Fertilizer ordinances are not a silver bullet that removes all nitrogen, but they are one of the least expensive options for counties faced with meeting stringent new regulations at both the state and national level, Thaxton said.

Even discounting the dollar savings, most people do not want to cause pollution that leads to dead fish on beaches or lakes covered in algae, adds Latvala. “People want to do the right thing, most of them just don’t know how harmful fertilizer can be if it’s used incorrectly.”

What’s In Fertilizer?

Most gardeners know that fertilizer contains three major ingredients, identified in large letters on the front of the package. Commonly abbreviated as N-P-K, they describe how much nitrogen, phosphate and potash (or potassium) is included in the fertilizer.

Water managers look at these ingredients from the perspective of “limiting growth” in an aquatic environment. In Tampa Bay and most marine ecosystems, the growth of algae is limited by the availability of nitrogen. When nitrogen levels remain near those that are found in a natural setting, algae are a balanced part of the underwater food web.

But if nitrogen levels increase – from fertilizer, wastewater and industrial plants, atmospheric deposition or even animal waste – algae grow more quickly and upset the natural balance. Along with clouding water so that sun is blocked from seagrasses, algae consumes high levels of oxygen as it decays, often causing massive fish kills in summer months.

In most freshwater ecosystems, phosphorus is the limiting factor that controls the rampant growth of algae. In Central Florida – known as Bone Valley for its rich phosphate deposits – and in most of the Tampa Bay region, phosphorus is less an issue because the natural levels already are so high.
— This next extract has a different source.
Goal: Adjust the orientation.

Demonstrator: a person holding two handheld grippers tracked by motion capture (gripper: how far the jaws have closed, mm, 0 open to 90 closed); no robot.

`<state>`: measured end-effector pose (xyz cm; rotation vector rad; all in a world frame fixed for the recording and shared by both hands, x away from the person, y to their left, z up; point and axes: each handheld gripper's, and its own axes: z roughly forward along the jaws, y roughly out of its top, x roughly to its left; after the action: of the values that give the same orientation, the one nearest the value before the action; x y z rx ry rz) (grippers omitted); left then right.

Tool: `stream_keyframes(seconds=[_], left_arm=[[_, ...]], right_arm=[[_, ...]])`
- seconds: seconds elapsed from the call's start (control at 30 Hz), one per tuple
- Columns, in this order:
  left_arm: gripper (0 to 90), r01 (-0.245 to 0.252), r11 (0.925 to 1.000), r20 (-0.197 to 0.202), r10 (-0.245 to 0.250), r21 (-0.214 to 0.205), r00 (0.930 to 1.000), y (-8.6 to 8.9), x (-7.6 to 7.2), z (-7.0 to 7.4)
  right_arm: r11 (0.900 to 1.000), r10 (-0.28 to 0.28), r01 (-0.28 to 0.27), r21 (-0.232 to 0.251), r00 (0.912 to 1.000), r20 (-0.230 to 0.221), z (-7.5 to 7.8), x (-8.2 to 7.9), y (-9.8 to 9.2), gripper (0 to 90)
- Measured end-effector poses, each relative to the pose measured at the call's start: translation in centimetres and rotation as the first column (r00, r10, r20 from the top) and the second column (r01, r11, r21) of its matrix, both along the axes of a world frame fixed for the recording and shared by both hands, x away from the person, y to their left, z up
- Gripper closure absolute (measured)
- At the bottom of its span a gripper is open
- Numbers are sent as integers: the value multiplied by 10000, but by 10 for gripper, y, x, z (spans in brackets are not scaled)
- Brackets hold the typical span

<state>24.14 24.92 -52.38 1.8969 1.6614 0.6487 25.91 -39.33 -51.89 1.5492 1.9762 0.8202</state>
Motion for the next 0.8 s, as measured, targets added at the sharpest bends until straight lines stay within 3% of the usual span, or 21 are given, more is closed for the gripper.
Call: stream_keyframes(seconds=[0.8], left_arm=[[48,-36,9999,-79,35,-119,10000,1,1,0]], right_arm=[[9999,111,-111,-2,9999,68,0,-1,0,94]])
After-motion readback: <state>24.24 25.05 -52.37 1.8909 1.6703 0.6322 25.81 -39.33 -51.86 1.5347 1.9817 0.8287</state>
Potassium, or potash, is the third number in the fertilizer formula. It is less damaging in aquatic environments so it’s often found in “summer blends.” In lawns and landscapes, potassium boosts root growth and tolerance to heat, cold, drought and foot traffic. It’s less likely than nitrogen to cause growth spurts that attract insects and require more frequent mowing.
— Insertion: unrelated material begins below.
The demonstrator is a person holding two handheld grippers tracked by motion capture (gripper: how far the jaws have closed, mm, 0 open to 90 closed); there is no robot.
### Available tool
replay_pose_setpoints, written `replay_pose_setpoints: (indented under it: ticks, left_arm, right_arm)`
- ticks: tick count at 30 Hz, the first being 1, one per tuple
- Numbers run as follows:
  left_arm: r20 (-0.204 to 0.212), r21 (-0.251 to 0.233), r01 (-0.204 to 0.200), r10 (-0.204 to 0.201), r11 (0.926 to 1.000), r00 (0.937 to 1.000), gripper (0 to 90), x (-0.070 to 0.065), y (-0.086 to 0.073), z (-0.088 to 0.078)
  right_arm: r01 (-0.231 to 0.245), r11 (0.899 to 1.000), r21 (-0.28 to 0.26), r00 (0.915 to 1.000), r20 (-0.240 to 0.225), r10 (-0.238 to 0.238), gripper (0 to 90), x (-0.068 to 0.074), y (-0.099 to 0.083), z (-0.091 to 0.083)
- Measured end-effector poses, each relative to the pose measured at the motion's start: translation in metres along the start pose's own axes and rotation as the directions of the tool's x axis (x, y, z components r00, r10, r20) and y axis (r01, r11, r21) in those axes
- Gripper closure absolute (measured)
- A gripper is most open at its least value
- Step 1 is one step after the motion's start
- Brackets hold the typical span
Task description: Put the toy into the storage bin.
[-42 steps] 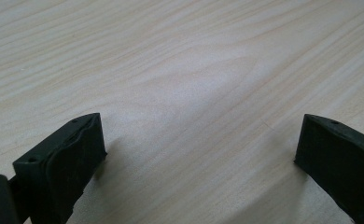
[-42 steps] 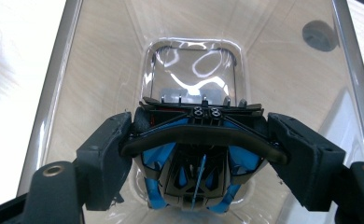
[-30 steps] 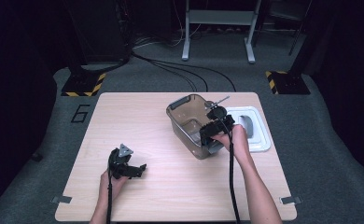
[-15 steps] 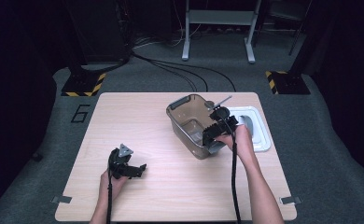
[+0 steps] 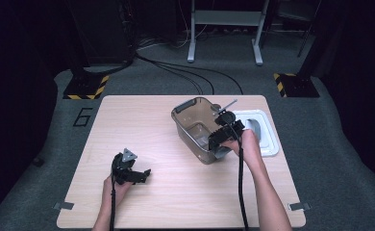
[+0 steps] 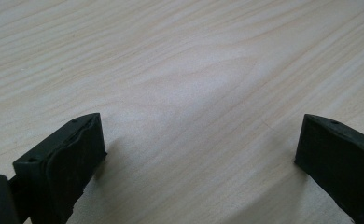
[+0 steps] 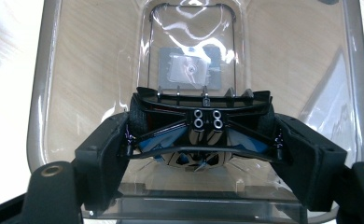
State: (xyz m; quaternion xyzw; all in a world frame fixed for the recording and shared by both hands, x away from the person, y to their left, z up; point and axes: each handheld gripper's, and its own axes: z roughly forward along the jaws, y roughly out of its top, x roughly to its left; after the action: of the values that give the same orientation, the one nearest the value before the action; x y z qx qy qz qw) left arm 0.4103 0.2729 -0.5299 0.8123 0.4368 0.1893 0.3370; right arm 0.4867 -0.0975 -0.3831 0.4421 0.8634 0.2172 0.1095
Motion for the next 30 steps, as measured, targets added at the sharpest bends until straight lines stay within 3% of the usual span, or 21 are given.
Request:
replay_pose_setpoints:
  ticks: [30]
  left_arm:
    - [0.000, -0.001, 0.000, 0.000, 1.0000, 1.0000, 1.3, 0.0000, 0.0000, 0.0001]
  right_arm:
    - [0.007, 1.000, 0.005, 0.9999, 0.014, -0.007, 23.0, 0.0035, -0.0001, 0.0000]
Two so-called “minor ingredients” support the growth of a healthy lawn without damaging aquatic ecosystems. Iron and sulfur both promote bright green, dense turf. Look for them in summer blends and high-quality turfgrass formulas — they are not as likely to be included in less-expensive fertilizer blends.

Additional tips on Florida-friendly fertilization practices from the Southwest Florida Water Management District:

  • Always use slow-release fertilizers
  • Always follow package directions
  • Fertilize when the grass is actively growing
  • Never fertilize before a heavy rain
  • Leave a 10-foot buffer zone between fertilized areas and nearby water
  • Never leave fertilizer on sidewalks or driveways – sweep it up and put it back in the bag.

Save money and prevent run-off by measuring your yard – excluding landscape plants – before buying fertilizer. If your lawn is a simple square or rectangle, multiply the length and width in feet to determine square footage. If it’s an irregular shape, estimate its size as a rectangle and use those measurements to calculate its size.